L'une d'elles avait en outre l'avantage de pouvoir influer instantanément sur le pouls, jusqu'à le réduire à zéro en cas de besoin. Les progrès de la science. Aléa du direct, la survenue d'un décès demeurait courante au cours de l'implantation, du reste, réalisée en toute légalité. Aux yeux de l’État, il ne s'agissait plus de pertes humaines. Juste du bétail destiné à l’équarrissage.

La cagoule en PV-30, que portait Timathéo Varadet, le laissait dans le noir le plus total. Il pouvait seulement toucher, sentir et entendre. Un collier empêchait le retrait de cette cagoule qui laissait passer l'air. Ce gringalet de cinquante-et-un ans – pommettes creuses, cheveux gras et calvitie – se retrouva seul dans le Détec. Si la plupart des détenus en connaissaient le nom, aucun n'en connaissait la fonction ni ce qui se jouait à l'intérieur.

Le médecin nota une hausse logique des battements cardiaques, de la tension artérielle avec libération de cortisol ainsi qu'une sudation accrue. L'équipe analysait les données en silence tout en observant les déambulations zombiesques de leur cobaye. Des mains, Timathéo brassait l'air en quête d'indices et d'éléments matériels pour établir un plan mental de l'endroit. Il comprit rapidement qu'il errait dans une salle cubique inodore, dont la ventilation grondait en fond. Il n'y faisait ni chaud ni froid. Il décela soudain la présence d'un corps perpendiculaire à l'un des pans d'une solide table, lorsqu'il en palpa par accident les orteils. Le quinquagénaire se figea, réfléchit quelques instants avant de reprendre ses investigations haptiques. La Détéquipe, sobriquet circulant dans les couloirs de la P.H.S., redoubla d'attention.

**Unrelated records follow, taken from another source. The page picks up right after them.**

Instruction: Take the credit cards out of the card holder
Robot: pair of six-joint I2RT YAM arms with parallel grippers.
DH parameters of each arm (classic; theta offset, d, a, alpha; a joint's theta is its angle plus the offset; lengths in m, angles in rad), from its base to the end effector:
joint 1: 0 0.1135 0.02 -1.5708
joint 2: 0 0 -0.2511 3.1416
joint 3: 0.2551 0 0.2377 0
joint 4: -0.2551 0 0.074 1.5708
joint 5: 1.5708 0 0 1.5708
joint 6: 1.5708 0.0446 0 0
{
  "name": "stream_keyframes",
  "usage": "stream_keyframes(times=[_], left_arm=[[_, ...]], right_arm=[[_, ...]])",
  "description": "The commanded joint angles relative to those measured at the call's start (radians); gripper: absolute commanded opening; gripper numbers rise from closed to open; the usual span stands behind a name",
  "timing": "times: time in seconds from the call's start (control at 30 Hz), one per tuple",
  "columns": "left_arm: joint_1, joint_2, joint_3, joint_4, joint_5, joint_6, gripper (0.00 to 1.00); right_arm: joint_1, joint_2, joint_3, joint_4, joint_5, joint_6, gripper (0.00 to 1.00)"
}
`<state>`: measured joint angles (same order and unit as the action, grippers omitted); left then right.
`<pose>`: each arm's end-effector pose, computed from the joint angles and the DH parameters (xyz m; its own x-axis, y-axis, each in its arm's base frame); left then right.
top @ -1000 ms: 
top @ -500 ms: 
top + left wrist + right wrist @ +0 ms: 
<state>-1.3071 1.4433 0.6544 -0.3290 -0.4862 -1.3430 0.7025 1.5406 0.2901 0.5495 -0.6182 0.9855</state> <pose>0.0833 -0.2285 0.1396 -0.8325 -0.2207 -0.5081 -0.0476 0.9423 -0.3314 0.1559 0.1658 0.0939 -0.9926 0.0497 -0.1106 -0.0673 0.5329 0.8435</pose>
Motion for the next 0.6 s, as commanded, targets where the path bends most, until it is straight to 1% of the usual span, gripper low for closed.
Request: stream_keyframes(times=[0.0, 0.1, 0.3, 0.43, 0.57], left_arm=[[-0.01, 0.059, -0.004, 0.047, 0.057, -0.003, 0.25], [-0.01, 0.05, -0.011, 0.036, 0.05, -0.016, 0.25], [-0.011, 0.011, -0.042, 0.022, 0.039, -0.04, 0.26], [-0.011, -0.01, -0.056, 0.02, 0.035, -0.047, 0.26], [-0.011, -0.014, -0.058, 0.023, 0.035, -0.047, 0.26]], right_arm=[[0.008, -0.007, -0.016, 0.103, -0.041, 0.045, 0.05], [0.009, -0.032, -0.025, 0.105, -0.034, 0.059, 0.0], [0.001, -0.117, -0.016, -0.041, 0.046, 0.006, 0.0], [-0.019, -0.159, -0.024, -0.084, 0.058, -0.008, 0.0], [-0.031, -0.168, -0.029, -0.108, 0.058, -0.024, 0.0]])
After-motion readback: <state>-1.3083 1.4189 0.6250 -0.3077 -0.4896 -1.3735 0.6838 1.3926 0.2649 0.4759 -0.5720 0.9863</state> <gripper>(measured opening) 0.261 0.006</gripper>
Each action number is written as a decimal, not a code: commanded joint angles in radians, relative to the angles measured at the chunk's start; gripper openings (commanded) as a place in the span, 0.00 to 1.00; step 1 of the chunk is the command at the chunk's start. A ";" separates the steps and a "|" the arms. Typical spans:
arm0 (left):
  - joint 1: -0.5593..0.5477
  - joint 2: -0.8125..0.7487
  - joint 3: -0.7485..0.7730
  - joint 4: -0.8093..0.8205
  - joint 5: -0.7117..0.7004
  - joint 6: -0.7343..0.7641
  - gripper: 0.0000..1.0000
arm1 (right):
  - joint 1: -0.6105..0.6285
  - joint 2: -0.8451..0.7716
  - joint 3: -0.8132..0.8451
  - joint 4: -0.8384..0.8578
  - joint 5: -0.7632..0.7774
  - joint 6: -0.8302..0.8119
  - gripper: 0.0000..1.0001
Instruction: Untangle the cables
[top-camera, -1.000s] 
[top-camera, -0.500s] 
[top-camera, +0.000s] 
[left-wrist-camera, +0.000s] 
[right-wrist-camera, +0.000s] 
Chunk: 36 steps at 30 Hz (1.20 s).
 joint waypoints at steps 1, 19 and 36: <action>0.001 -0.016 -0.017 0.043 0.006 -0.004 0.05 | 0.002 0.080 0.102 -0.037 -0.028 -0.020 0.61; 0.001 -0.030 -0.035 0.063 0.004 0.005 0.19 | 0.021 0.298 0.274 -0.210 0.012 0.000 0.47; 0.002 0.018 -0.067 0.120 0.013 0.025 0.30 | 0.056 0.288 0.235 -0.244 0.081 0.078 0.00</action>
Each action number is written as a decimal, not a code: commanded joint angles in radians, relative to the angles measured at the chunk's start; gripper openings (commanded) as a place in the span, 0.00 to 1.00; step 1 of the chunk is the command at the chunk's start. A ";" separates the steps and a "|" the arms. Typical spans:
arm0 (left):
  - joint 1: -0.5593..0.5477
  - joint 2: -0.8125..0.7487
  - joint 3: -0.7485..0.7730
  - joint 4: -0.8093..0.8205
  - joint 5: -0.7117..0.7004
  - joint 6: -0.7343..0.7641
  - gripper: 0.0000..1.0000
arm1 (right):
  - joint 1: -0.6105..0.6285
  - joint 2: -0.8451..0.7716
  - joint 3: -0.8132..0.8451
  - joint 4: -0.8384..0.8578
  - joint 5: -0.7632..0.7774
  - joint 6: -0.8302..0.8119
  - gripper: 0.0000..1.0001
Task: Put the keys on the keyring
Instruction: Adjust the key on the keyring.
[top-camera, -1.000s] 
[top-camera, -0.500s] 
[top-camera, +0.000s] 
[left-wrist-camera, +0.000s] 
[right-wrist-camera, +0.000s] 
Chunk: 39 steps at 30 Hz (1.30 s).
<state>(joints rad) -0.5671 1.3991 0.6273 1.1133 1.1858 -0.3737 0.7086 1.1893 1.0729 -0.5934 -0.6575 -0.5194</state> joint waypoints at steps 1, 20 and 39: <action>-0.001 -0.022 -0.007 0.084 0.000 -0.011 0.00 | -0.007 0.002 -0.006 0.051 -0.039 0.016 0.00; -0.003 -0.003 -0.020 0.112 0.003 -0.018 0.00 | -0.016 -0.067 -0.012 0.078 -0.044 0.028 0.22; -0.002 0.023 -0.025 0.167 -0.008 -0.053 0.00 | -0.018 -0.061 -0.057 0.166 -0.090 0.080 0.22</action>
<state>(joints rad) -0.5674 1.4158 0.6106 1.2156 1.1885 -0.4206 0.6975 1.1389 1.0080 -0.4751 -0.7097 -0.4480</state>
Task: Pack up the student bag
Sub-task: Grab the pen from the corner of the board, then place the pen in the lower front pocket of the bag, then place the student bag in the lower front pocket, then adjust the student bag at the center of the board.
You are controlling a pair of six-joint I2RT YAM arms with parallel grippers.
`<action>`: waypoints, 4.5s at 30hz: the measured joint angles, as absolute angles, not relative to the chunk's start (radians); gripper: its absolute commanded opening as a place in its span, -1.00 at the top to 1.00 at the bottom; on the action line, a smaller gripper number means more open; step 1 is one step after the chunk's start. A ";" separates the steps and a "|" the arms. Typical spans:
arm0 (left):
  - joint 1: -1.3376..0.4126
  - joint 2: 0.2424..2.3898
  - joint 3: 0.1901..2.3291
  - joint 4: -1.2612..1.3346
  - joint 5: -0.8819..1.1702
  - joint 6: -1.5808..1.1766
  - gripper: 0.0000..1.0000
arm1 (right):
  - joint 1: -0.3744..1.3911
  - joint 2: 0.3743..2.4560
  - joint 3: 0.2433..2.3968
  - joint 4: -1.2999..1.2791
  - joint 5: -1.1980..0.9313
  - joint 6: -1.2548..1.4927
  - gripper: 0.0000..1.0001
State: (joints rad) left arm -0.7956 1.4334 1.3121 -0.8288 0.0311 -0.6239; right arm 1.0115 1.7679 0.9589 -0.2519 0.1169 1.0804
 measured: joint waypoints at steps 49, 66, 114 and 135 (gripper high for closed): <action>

Ses mains se posèrent sur la personne-mystère : la gauche au niveau de la tête, jeune et féminine à n'en point douter ; l'autre, au niveau des genoux. Elle ne bougeait pas. En tant qu'ancien membre du cercle médical, quel réflexe tout naturel que de positionner le dos de sa main sous les narines de l'individue. Respiration normale. Il tâtait, examinait à l'aveuglette, cherchait des réponses. Ces mains rencontrèrent de fermes tétons. Timathéo créa la surprise générale en ne s'y attardant pas. Puis, ses phalanges effleurèrent une toison rasée de près. Il s'écarta, méfiant, toutefois prêt à parler en dépit de l'épais bâillon sur sa bouche. Finalement, il se rapprocha, resta planté en appui sur la table en bois synthétique. Sa cervelle tournait à plein régime sous l’œil sombre des caméras pointées sur lui, zoom au maximum.

Dans son dossier figurait un Q.I. supérieur à la moyenne gâché par des instincts primaires incoercibles. Devant cette anonyme aux cheveux longs et aux formes parfaites, ses travers reprirent doucement le dessus. Les écrans de mesure s'affolèrent, rapidement suivis par de nombreux bips d'alerte.

L'équipe du Détec attendit encore un peu. Puis, après plusieurs minutes de lutte intensive contre lui-même, Timathéo céda. Attrapa à pleines paumes les seins de l'anonyme.

Stoïque, le G.E. tapota sur son clavier, provoquant en une poignée de secondes l'effondrement du sujet. Un sourire taquin apparut lorsqu'il activa son oreillette afin de communiquer avec les deux armoires à glace en pause dans l'arrière-salle.
— Casse-burnes myope à gorilles poilus, est-ce que vous me recevez ? Désolé de vous réveiller, messieurs. Vous allez quand même m'aimer car c'est l'heure de vous rincer l’œil. Vous pouvez récupérer le satyre et le foutre au V2. Dites bonjour à la belle Courtney de ma part en la raccompagnant dans son armoire, et amenez Barbie pour le prochain. Merci pour votre dévotion… Ah, j'oubliais, pas besoin de toilette intime pour Courtney. Ils n'ont pas eu le temps de faire plus ample connaissance.